Grilled seaweed is used in various dishes in Japan.
In addition to dishes such as rice balls and hand-rolled sushi, it is a very popular ingredient for ramen and udon noodles.
The raw material is mainly sea algae, and it is a very healthy food that is rich in nutrition such as dietary fiber, vitamins, and protein.
It is made as aquaculture in Korea and China as well as in Japan, and there are various flavors in each country.
In Japan, there are three main types, “dried seaweed”, “baked seaweed”, and “seasoned seaweed”.
Dry seaweed
Dried seaweed is made by making cultivated seaweed into a plate and drying it, and the color is black.
Usually when eating they are baked it over a quick fire.
Dried seaweed is crispy when roasted in the fire, but it is soft as it is. Therefore, it is different from grilled seaweed in that it is often folded and sold.
Grilled seaweed
Grilled seaweed is a commercial product of dried seaweed that is roasted on fire. It has a deep green color.
It is now more common than dried seaweed.
If you compare dried seaweed and grilled seaweed, bread is easy to understand.

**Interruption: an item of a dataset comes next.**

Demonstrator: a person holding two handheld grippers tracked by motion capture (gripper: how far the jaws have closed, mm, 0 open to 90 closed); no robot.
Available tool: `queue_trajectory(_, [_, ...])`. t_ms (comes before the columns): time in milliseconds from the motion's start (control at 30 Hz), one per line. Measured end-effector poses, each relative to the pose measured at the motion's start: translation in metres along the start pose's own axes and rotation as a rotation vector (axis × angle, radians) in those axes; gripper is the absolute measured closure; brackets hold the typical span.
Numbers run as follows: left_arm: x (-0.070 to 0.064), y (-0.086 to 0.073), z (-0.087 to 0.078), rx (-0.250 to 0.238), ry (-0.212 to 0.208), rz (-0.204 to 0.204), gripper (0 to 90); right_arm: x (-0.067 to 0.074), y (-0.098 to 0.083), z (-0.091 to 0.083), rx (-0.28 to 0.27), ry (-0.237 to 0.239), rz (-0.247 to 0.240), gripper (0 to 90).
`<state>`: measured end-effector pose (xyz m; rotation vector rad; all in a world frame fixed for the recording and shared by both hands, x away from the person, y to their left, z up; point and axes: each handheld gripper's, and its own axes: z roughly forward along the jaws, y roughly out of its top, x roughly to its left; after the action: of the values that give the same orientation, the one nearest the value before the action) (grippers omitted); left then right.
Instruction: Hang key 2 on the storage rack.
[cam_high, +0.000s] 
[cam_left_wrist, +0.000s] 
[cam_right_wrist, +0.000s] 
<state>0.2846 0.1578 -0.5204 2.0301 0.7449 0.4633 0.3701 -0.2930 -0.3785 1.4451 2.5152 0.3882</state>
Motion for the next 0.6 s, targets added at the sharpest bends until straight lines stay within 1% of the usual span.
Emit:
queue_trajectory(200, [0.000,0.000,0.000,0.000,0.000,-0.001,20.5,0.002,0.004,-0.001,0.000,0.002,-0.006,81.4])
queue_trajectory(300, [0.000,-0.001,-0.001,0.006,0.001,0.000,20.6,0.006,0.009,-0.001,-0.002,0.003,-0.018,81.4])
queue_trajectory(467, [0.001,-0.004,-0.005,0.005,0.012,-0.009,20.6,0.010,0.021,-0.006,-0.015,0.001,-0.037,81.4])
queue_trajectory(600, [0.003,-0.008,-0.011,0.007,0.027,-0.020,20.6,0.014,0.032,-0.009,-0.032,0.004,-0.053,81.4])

The fluffy bread is dried seaweed, and the toaster-baked seaweed is grilled seaweed.
Seasoned seaweed
It is seasoned seaweed.
In addition to the original taste of seaweed, it has a sweet and spicy taste that seems to be seasoned with sauce.
It is divided into small bags and is easy to eat, so it is also popular with children.
Other seaweed
Shredded seaweed
It is made by finely chopping grilled seaweed, and is often used by sprinkling it on udon noodles, somen noodles, and bowls.
Nori and cheese go well together, so it’s recommended to eat them over pizza!